Your objective = Nothing should appear in the answer except the line containing "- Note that" and the lines following it through the end of the listing, each given exactly.
□ □ □ □
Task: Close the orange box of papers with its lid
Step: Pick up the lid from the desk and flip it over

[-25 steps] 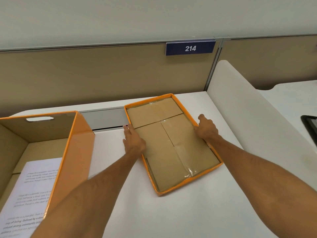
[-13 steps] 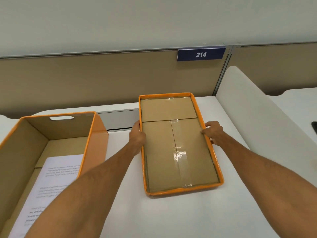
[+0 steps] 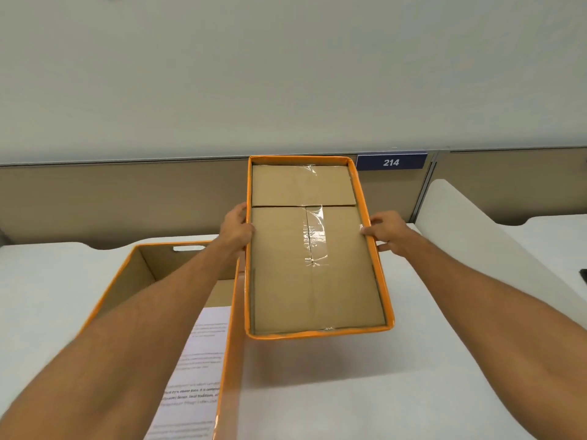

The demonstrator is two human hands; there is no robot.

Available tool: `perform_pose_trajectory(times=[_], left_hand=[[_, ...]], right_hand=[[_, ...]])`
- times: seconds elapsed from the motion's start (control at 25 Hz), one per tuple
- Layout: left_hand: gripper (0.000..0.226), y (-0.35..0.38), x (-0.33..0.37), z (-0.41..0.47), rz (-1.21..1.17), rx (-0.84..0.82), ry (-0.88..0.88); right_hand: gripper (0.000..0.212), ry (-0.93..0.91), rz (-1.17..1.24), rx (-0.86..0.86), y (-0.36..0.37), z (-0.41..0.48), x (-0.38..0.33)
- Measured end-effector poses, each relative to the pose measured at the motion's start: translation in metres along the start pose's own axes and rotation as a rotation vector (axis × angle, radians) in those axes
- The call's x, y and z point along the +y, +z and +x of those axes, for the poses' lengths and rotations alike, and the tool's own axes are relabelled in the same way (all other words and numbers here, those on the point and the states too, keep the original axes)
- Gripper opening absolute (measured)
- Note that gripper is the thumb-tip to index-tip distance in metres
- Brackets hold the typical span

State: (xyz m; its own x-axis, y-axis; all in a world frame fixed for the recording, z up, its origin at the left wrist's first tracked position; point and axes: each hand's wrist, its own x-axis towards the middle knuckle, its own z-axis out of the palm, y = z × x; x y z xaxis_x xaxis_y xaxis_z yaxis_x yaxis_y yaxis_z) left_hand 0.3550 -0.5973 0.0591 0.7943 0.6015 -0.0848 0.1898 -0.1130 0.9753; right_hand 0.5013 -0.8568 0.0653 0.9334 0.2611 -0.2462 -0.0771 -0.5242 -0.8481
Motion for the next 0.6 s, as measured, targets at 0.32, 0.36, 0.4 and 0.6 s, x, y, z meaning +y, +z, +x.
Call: perform_pose_trajectory(times=[0.32,0.36,0.4,0.6], left_hand=[[0.049,-0.136,0.025,-0.024,0.048,0.101,0.050],[0.049,-0.156,0.024,-0.028,0.056,0.103,0.041],[0.048,-0.178,0.023,-0.033,0.060,0.102,0.026],[0.044,-0.266,0.006,-0.052,0.071,0.085,-0.033]], right_hand=[[0.029,-0.088,-0.009,-0.072,0.087,-0.066,-0.083],[0.028,-0.095,-0.011,-0.079,0.101,-0.076,-0.090],[0.027,-0.103,-0.009,-0.086,0.116,-0.087,-0.097],[0.025,-0.097,0.004,-0.117,0.187,-0.131,-0.113]])
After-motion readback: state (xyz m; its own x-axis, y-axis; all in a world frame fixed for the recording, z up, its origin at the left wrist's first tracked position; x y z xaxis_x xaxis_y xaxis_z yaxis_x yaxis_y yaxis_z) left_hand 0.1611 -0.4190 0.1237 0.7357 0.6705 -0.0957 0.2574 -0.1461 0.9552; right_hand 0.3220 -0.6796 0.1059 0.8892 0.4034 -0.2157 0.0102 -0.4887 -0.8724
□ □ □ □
Output below =
- Note that gripper is the thumb-tip to index-tip distance in metres
- Brackets hold the typical span

State: (xyz m; its own x-axis, y-axis; all in a world frame fixed for the recording, z up, its origin at the left wrist's first tracked position; point and axes: each hand's wrist, its own x-axis towards the middle knuckle, its own z-axis out of the palm, y = z × x; x y z xaxis_x xaxis_y xaxis_z yaxis_x yaxis_y yaxis_z) left_hand 0.3550 -0.5973 0.0591 0.7943 0.6015 -0.0848 0.1898 -0.1130 0.9753; right_hand 0.5013 -0.8568 0.0653 0.9334 0.2611 -0.2462 -0.0771 -0.5242 -0.8481
Motion for the next 0.6 s, as measured, targets at 0.32, 0.36, 0.4 and 0.6 s, x, y, z meaning +y, +z, +x.
Call: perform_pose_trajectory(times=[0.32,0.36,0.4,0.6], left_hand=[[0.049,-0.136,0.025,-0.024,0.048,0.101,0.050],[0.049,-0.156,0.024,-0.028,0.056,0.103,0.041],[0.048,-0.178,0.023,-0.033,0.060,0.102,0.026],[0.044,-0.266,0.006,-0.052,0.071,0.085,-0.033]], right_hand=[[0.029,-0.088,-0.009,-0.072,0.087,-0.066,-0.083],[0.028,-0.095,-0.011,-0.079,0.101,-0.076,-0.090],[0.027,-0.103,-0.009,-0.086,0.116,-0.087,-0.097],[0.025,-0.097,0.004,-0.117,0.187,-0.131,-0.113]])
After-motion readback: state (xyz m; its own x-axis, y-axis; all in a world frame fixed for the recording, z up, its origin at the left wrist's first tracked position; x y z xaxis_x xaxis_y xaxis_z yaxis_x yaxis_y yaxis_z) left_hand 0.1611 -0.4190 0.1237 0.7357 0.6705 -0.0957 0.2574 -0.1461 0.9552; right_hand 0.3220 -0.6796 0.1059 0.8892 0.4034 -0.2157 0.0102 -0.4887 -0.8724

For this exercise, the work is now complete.